Physical characteristics
- Source: Lille Rostavatnet
- • location: Rostadnes, Målselv, Troms
- • coordinates: 69°01′18″N 19°30′53″E﻿ / ﻿69.0218°N 19.5148°E
- • elevation: 102 metres (335 ft)
- Mouth: Malangen fjord
- • location: Målsnes, Målselv, Troms
- • coordinates: 69°18′23″N 18°31′29″E﻿ / ﻿69.3065°N 18.5248°E
- • elevation: 0 metres (0 ft)
- Length: 140 km (87 mi)
- Basin size: 6,144 km^{2} (2,372 sq mi)

Basin features
- River system: Målselvvassdraget
- • left: Barduelva

= Målselva =

River in Troms, Norway

The Målselva is a river in Målselv Municipality in Troms county, Norway. The 140 km long river flows through the Målselv valley (Målselvdalen) and then empties into the Målselvfjorden, an arm of the Malangen fjord. The municipality and the valley through which the river runs are both named after the river. The river is common fishing grounds for locals.

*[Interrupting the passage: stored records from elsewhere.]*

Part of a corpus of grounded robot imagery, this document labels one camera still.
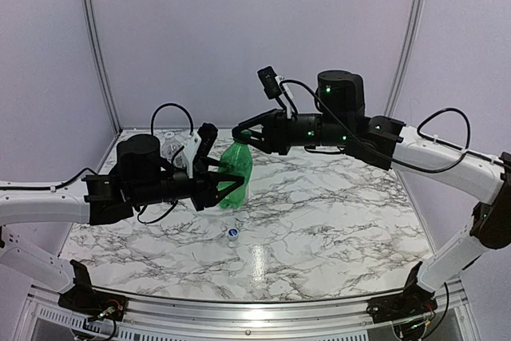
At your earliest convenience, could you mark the clear bottle white cap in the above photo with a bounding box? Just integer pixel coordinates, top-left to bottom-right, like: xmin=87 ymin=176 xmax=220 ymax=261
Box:
xmin=161 ymin=131 xmax=184 ymax=168

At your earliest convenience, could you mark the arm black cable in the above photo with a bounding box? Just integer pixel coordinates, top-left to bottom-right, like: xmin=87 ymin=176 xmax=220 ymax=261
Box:
xmin=283 ymin=79 xmax=470 ymax=175
xmin=150 ymin=103 xmax=196 ymax=137

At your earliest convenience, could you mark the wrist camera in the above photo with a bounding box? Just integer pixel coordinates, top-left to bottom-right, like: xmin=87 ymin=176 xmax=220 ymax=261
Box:
xmin=257 ymin=66 xmax=298 ymax=119
xmin=173 ymin=123 xmax=218 ymax=179

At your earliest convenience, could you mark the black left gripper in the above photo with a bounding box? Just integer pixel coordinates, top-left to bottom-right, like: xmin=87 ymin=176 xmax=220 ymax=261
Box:
xmin=132 ymin=158 xmax=245 ymax=212

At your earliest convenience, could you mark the green plastic bottle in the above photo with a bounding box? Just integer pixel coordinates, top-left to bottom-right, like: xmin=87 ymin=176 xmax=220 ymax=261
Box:
xmin=218 ymin=141 xmax=253 ymax=209

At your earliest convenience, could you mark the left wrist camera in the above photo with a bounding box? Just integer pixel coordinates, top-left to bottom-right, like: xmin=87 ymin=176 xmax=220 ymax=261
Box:
xmin=173 ymin=123 xmax=218 ymax=179

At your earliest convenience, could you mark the green bottle cap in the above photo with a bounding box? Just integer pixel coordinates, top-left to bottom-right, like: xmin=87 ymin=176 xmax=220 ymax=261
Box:
xmin=232 ymin=129 xmax=252 ymax=145

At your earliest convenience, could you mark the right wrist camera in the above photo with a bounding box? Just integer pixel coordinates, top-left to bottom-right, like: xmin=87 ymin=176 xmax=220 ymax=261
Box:
xmin=257 ymin=66 xmax=298 ymax=119

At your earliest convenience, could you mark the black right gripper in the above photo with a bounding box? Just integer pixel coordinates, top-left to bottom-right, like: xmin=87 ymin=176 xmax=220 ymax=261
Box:
xmin=233 ymin=107 xmax=352 ymax=155

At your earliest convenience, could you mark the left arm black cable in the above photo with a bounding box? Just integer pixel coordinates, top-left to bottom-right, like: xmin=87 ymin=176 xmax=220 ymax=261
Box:
xmin=150 ymin=103 xmax=196 ymax=137

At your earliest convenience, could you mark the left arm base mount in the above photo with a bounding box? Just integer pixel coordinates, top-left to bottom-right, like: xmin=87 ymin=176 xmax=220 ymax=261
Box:
xmin=57 ymin=260 xmax=127 ymax=321

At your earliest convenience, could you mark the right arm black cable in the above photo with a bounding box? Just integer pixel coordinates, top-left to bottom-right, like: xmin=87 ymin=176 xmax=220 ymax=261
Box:
xmin=283 ymin=79 xmax=470 ymax=175

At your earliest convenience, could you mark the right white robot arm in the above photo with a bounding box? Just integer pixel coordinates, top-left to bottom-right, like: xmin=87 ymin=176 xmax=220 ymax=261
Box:
xmin=232 ymin=69 xmax=510 ymax=315

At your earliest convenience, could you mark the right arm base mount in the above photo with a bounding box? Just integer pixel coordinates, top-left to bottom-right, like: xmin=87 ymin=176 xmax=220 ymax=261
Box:
xmin=366 ymin=262 xmax=438 ymax=323

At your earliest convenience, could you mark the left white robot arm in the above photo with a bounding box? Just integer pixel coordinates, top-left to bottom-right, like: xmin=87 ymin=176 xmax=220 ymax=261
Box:
xmin=1 ymin=133 xmax=244 ymax=313

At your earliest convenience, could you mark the aluminium front rail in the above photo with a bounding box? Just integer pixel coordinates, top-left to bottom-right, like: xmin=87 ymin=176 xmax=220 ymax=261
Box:
xmin=14 ymin=280 xmax=481 ymax=340

The smaller rivers Divielva, Tamokelva, and Rostaelva converge near the Lille Rostavatnet lake to form the Målselva river. Later, the river Barduelva joins it near Fossmoen and Bardufoss. The river drains a watershed of 6144 km2. Målselva contains four hydropower stations throughout its catchment - the Målselva catchment. The Målselva river passes by the main villages of Bardufoss, Andselv, and Skjold, and has smaller settlements like Kjerresnes, Karlstad and Rossvoll near its drainage into the fjord.

Kjerresnes has an ice bridge formed over the river during the winter, which shortens the travel to other settlements like Finnsnes by a huge margin..

Målselva is an important habitat for many economically important species, like salmonids, including sea trout, Atlantic salmon, and arctic charr.